##### Definition10.1.1Cycle

A cycle is a circuit whose edge list contains no duplicates. It is customary to use \(C_n\) to denote a cycle with \(n\) edges.

What distinguishes trees from other types of graphs is the absence of certain paths called cycles. Recall that a path is a sequence of consecutive edges in a graph, and a circuit is a path that begins and ends at the same vertex.

A cycle is a circuit whose edge list contains no duplicates. It is customary to use \(C_n\) to denote a cycle with \(n\) edges.

The simplest example of a cycle in an undirected graph is a pair of vertices with two edges connecting them. Since trees are cycle-free, we can rule out all multigraphs from consideration as trees.

Trees can either be undirected or directed graphs. We will concentrate on the undirected variety in this chapter.

An undirected graph is a tree if it is connected and contains no cycles or self-loops.

Graphs i, ii and iii in Figure 10.1.4 are all trees, while graphs iv, v, and vi are not trees.

A \(K_2\) is a tree. However, if \(n\geq 3\), a \(K_n\) is not a tree.

In a loose sense, a botanical tree is a mathematical tree. There are usually no cycles in the branch structure of a botanical tree.

The structures of some chemical compounds are modeled by a tree. For example, butane 10.1.5.(a) consists of four carbon atoms and ten hydrogen atoms, where an edge between two atoms represents a bond between them. A bond is a force that keeps two atoms together. The same set of atoms can be linked together in a different tree structure to give us the compound isobutane 10.1.5.(b). There are some compounds whose graphs are not trees. One example is benzene 10.1.5.(c).

One type of graph that is not a tree, but is closely related, is a forest.

A forest is an undirected graph whose components are all trees.

The top half of Figure 10.1.4 can be viewed as a forest of three trees. Graph (vi) in this figure is also a forest.

We will now examine several conditions that are equivalent to the one that defines a tree. The following theorem will be used as a tool in proving that the conditions are equivalent.

Let \(G = (V, E)\) be an undirected graph with no self-loops, and let \(v_a, v_b\in V\). If two different simple paths exist between \(v_a\) and \(v_b\), then there exists a cycle in \(G\).
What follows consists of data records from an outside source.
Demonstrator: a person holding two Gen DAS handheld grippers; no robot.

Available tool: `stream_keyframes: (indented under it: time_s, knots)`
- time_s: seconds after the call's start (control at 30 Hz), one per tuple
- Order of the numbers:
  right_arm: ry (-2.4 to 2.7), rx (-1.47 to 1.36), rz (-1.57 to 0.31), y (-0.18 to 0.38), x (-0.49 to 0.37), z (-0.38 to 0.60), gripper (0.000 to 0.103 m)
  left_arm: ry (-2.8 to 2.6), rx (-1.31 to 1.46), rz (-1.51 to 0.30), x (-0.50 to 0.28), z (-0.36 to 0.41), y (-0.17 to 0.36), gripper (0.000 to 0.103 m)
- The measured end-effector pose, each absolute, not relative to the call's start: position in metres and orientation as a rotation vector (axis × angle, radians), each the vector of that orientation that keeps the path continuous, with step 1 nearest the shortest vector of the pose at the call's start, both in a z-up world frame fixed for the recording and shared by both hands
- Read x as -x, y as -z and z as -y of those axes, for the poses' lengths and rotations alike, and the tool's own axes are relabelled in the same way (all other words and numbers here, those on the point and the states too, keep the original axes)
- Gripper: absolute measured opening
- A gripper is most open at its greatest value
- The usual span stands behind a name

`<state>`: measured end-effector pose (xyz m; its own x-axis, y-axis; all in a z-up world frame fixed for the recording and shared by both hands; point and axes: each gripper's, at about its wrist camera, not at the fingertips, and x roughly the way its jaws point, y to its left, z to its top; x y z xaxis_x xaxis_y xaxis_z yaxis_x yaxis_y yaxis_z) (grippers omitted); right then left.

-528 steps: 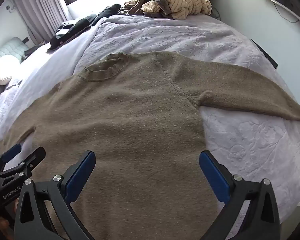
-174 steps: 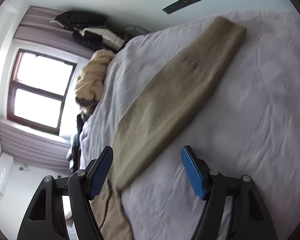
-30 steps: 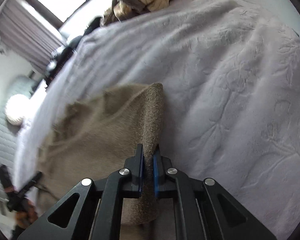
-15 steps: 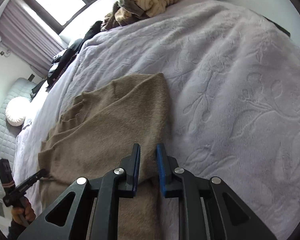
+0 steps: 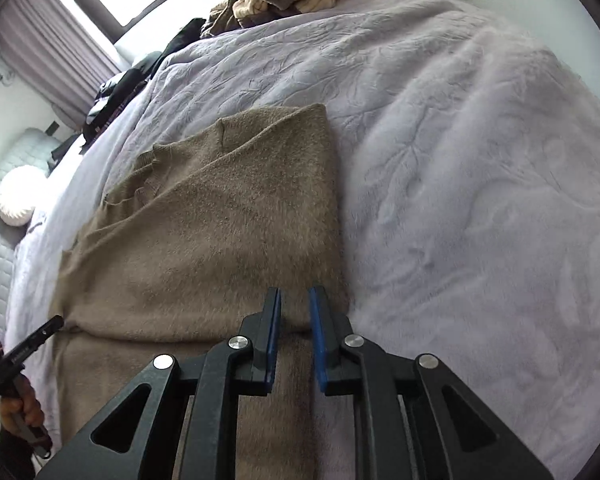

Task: Fold small clothes
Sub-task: 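Open both tools and withdraw from the folded sweater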

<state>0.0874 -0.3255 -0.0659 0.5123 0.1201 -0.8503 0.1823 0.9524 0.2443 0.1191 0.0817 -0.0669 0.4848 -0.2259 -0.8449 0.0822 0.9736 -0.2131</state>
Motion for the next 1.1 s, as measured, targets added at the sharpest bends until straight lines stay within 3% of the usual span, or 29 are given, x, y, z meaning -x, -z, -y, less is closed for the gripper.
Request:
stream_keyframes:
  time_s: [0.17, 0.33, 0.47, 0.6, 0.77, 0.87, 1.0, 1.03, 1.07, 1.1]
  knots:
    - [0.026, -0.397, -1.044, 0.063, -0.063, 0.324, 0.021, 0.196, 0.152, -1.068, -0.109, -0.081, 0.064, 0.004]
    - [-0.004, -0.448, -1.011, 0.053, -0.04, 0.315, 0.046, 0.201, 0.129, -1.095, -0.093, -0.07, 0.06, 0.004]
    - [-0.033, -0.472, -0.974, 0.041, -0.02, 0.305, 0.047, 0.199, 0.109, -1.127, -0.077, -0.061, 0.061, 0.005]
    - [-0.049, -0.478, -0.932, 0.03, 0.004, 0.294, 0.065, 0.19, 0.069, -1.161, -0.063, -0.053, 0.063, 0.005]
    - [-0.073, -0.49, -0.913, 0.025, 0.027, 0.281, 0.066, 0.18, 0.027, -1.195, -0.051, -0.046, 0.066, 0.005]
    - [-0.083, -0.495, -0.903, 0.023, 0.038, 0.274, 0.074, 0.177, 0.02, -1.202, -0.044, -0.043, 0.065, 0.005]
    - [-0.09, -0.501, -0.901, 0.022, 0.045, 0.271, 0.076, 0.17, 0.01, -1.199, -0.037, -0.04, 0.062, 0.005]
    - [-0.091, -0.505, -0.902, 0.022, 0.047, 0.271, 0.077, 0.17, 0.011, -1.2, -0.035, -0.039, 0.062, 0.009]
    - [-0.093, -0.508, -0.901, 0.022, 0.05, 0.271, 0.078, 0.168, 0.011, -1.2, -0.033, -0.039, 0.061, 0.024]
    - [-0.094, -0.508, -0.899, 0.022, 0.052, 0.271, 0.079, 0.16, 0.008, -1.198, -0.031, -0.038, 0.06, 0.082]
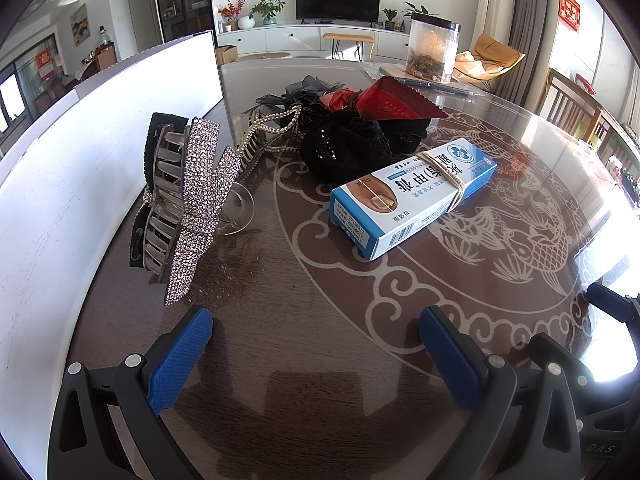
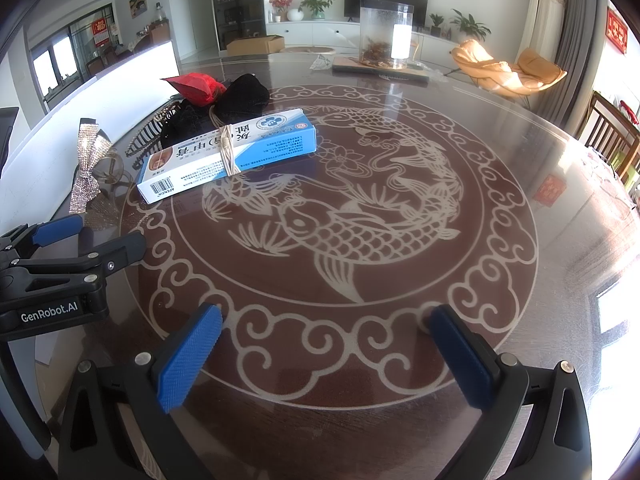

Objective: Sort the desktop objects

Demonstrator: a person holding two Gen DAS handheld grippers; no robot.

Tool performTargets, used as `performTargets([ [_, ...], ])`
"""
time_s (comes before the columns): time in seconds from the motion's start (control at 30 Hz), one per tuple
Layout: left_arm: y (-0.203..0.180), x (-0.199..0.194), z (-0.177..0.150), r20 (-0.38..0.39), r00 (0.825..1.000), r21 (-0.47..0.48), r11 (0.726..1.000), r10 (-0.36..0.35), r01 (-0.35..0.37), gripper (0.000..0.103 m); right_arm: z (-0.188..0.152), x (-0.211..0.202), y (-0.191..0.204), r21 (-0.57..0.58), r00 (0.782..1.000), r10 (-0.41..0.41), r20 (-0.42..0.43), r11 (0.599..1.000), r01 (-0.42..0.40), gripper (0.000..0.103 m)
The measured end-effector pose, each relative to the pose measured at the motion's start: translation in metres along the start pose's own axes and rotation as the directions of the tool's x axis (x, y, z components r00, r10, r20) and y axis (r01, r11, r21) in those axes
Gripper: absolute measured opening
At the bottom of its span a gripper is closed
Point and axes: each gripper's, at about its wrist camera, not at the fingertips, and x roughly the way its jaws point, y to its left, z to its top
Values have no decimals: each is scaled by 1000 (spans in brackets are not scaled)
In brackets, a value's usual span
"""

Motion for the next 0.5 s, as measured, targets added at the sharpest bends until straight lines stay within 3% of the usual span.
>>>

Let \(G = (V, E)\) be an undirected graph with no self-loops and \(\lvert V \rvert =n\). The following are all equivalent:

\(G\) is a tree.

For each pair of distinct vertices in \(V\text{,}\) there exists a unique simple path between them.

\(G\) is connected, and if \(e\in E\), then \((V, E-\{e\})\) is disconnected.

\(G\) contains no cycles, but by adding one edge, you create a cycle.

\(G\) is connected and \(\lvert E \rvert =n-1 \).

The usual definition of a directed tree is based on whether the associated undirected graph, which is created by “erasing” its directional arrows, is a tree. In Section 10.3 we will introduce the rooted tree, which is a special type of directed tree.

Given the following vertex sets, draw all possible undirected trees that connect them.

\(V_a= \{\text{right},\text{left}\}\)

\(V_b = \{+,-,0\}\)

\(V_c = \{\text{north}, \text{south}, \text{east}, \text{west}\}\).

Are all trees planar? If they are, can you explain why? If they are not, you should be able to find a nonplanar tree.

Prove that if \(G\) is a simple undirected graph with no self-loops, then \(G\) is a tree if and only if \(G\) is connected and \(\lvert E \rvert = \lvert V \rvert - 1\).

HintProve that if \(G = (V, E)\) is a tree and \(e \in E\), then \((V, E - \{e\})\) is a forest of two trees.

Prove that if \(\left(V_1,E_1\right.\)) and \(\left(V_2,E_2\right)\) are disjoint trees and \(e\) is an edge that connects a vertex in \(V_1\) to a vertex in \(V_2\), then \(\left(V_1\cup V_2, E_1\cup E_2\cup \{e\}\right)\) is a tree.

Prove that any tree with at least two vertices has at least two vertices of degree 1.

Prove that if a tree has \(n\) vertices, \(n \geq 4\), and is not a path graph, \(P_n\), then it has at least three vertices of degree 1.